What is the count of lines in the data that hold the string "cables"? State the number alone.
++++++++++++++++++++
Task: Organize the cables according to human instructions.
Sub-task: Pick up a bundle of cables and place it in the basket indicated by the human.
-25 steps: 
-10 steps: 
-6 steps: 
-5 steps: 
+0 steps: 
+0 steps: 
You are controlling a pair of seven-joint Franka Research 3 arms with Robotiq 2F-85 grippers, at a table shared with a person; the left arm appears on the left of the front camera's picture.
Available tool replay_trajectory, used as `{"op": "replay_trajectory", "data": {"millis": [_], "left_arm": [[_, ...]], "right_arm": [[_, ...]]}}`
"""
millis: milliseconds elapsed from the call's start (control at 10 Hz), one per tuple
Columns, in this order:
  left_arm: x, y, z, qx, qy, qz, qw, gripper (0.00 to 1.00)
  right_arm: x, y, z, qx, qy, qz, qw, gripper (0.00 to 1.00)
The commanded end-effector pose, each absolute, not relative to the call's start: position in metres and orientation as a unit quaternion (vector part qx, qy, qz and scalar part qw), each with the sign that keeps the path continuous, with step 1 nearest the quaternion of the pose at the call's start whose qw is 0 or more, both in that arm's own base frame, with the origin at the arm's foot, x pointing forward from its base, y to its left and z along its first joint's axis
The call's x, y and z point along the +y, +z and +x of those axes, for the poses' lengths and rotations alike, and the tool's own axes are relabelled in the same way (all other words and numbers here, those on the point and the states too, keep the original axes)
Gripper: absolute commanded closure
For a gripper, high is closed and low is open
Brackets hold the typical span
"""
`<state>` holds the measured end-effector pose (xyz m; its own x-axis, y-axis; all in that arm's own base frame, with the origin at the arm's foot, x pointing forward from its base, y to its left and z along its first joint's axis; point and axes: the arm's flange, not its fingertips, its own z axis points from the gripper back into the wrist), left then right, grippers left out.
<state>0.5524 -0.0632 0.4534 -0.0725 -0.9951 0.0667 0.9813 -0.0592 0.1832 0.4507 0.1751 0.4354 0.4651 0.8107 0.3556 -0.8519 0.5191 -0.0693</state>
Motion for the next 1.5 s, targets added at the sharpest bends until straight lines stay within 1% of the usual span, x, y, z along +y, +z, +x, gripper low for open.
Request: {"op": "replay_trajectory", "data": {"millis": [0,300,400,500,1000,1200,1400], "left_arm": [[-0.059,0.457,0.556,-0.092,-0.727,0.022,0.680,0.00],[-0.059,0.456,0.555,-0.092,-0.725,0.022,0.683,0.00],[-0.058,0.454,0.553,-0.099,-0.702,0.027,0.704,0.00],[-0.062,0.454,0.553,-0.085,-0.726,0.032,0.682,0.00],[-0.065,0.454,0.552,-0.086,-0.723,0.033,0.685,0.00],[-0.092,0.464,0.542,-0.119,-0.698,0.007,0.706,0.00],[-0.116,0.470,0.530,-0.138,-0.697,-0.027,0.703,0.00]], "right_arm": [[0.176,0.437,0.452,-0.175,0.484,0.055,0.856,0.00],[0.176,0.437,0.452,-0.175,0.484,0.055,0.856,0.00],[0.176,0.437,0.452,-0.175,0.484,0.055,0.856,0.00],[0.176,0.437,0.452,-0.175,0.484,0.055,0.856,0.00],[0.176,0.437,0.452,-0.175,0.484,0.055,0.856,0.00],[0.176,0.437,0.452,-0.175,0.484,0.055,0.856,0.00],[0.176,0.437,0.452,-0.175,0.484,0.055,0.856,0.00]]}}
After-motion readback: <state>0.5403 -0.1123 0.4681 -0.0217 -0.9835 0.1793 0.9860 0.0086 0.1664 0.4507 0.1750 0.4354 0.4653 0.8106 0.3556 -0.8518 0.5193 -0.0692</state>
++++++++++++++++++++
Task result: 2